#### REQUIRED WORK:
Filter the listing below, keeping only the lines with the word "plate".

#### RECORDS FOR THE TASK:
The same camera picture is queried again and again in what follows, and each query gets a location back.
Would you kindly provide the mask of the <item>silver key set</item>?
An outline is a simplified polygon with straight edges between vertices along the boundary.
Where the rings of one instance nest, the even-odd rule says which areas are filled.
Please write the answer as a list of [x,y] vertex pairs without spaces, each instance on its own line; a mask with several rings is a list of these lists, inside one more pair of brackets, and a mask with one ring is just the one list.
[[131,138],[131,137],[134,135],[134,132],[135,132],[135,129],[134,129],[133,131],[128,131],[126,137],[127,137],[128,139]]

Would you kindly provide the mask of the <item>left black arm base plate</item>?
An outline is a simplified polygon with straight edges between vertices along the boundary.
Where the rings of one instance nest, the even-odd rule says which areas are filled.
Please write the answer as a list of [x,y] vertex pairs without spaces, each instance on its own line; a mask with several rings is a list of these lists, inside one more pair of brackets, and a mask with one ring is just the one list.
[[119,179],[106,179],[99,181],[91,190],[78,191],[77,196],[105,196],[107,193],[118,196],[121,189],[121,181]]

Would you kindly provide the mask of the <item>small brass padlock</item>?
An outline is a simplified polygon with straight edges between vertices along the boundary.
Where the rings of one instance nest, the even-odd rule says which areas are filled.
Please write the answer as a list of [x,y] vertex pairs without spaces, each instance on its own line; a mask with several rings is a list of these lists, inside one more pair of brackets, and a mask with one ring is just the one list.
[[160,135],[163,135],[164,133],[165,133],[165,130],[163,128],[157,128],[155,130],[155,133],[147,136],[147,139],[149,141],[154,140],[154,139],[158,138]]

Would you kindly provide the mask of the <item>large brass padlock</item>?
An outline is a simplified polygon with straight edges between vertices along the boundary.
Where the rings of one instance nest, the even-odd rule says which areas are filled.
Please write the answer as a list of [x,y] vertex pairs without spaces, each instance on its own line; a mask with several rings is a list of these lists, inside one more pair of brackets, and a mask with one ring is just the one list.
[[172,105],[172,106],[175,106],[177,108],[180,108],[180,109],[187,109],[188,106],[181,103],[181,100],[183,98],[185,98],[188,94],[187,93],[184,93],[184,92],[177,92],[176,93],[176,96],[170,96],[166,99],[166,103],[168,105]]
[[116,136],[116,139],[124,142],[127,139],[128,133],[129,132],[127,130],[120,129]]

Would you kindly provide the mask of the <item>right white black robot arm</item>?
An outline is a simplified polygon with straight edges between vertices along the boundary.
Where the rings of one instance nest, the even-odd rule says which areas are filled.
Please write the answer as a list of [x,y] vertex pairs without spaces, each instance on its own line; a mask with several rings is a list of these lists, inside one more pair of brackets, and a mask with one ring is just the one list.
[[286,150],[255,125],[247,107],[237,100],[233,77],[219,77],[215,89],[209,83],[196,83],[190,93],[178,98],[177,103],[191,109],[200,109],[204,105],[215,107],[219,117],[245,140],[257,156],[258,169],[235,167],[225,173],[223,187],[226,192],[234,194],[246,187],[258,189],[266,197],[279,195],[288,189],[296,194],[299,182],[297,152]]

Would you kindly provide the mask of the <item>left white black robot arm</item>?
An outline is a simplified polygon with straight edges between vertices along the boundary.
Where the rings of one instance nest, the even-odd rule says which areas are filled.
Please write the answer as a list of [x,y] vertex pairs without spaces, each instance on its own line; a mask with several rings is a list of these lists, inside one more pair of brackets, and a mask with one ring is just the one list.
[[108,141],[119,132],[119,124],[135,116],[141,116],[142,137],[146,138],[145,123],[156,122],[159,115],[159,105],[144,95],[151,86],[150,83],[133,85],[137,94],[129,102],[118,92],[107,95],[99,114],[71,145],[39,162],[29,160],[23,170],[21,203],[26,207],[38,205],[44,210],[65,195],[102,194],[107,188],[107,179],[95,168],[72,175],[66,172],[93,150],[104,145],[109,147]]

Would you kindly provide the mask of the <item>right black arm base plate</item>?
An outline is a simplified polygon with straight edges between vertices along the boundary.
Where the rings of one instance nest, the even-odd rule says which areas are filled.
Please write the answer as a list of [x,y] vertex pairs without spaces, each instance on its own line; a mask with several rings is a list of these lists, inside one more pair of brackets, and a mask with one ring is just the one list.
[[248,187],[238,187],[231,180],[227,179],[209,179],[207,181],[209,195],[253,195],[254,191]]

#### WRITTEN RESPONSE:
Would you kindly provide the mask of the <item>left black arm base plate</item>?
Would you kindly provide the mask of the <item>right black arm base plate</item>?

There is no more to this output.